What the task requires:
With the pictures removed, the data below must be transcribed in full and exactly.

-------

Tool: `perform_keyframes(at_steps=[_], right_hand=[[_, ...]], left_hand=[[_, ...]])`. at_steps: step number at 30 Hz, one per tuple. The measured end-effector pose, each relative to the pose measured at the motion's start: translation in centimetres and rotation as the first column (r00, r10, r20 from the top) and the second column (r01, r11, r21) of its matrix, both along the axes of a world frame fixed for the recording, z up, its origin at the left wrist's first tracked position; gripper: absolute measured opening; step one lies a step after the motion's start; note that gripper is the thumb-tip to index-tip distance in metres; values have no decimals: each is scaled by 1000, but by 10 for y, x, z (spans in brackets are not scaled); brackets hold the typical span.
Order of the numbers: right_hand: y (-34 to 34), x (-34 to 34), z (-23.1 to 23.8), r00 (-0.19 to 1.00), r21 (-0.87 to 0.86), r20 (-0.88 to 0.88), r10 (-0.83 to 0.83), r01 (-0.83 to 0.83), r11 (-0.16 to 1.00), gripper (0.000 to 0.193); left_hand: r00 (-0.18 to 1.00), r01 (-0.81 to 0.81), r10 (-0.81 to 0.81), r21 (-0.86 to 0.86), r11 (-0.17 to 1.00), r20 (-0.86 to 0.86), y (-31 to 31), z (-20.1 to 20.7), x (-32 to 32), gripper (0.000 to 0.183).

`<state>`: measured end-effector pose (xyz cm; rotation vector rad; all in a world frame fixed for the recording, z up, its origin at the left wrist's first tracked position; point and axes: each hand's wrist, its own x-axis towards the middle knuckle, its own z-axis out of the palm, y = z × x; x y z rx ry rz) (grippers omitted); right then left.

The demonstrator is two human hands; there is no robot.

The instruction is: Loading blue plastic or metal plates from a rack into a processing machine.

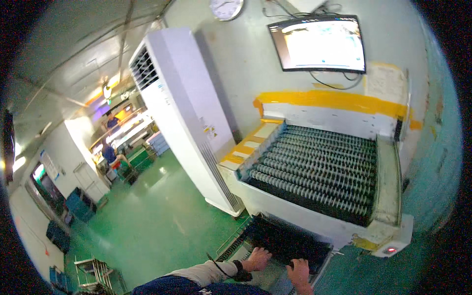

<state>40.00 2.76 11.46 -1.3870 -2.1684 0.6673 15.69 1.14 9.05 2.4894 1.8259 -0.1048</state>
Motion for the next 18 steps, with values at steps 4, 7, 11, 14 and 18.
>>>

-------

Answer space:
Tool: `perform_keyframes(at_steps=[_], right_hand=[[_, ...]], left_hand=[[_, ...]])`. at_steps: step number at 30 Hz, one per tuple. The measured end-effector pose, each relative to the pose measured at the motion's start: translation in centimetres and rotation as the first column (r00, r10, r20 from the top) and the second column (r01, r11, r21) of its matrix, both along the axes of a world frame fixed for the recording, z up, its origin at the left wrist's first tracked position; gripper: absolute measured opening; step one lies a step after the motion's start; note that gripper is the thumb-tip to index-tip distance in metres; values have no decimals: each is scaled by 1000, but by 10 for y, x, z (spans in brackets are not scaled); brackets hold the typical span.
Order of the numbers: right_hand: y (-34 to 34), x (-34 to 34), z (-23.1 to 23.8), r00 (-0.19 to 1.00), r21 (-0.87 to 0.86), r20 (-0.88 to 0.88), r10 (-0.83 to 0.83), r01 (-0.83 to 0.83), r11 (-0.16 to 1.00), gripper (0.000 to 0.193); left_hand: r00 (-0.18 to 1.00), r01 (-0.81 to 0.81), r10 (-0.81 to 0.81), r21 (-0.86 to 0.86), r11 (-0.17 to 1.00), r20 (-0.86 to 0.86), y (-31 to 31), z (-20.1 to 20.7), x (-32 to 32), gripper (0.000 to 0.183).

`<state>`: measured end-effector pose (xyz cm; rotation vector rad; all in a world frame fixed for the recording, z up, its origin at the left wrist's first tracked position; point and axes: each hand's wrist, its own x-axis towards the middle knuckle, its own z-axis out of the palm, y = z × x; x y z rx ry rz) (grippers omitted); right then left.

The demonstrator is two human hands; there is no robot.

The instruction is: Loading blue plastic or metal plates from a rack into a processing machine.


<state>40.00 2.76 11.46 -1.3870 -2.1684 0.6673 15.69 1.14 9.05 2.4894 1.8259 -0.1048</state>
Motion for the next 18 steps, with values at steps 4, 7, 11, 14 and 18.
>>>

That completes the response to the exercise.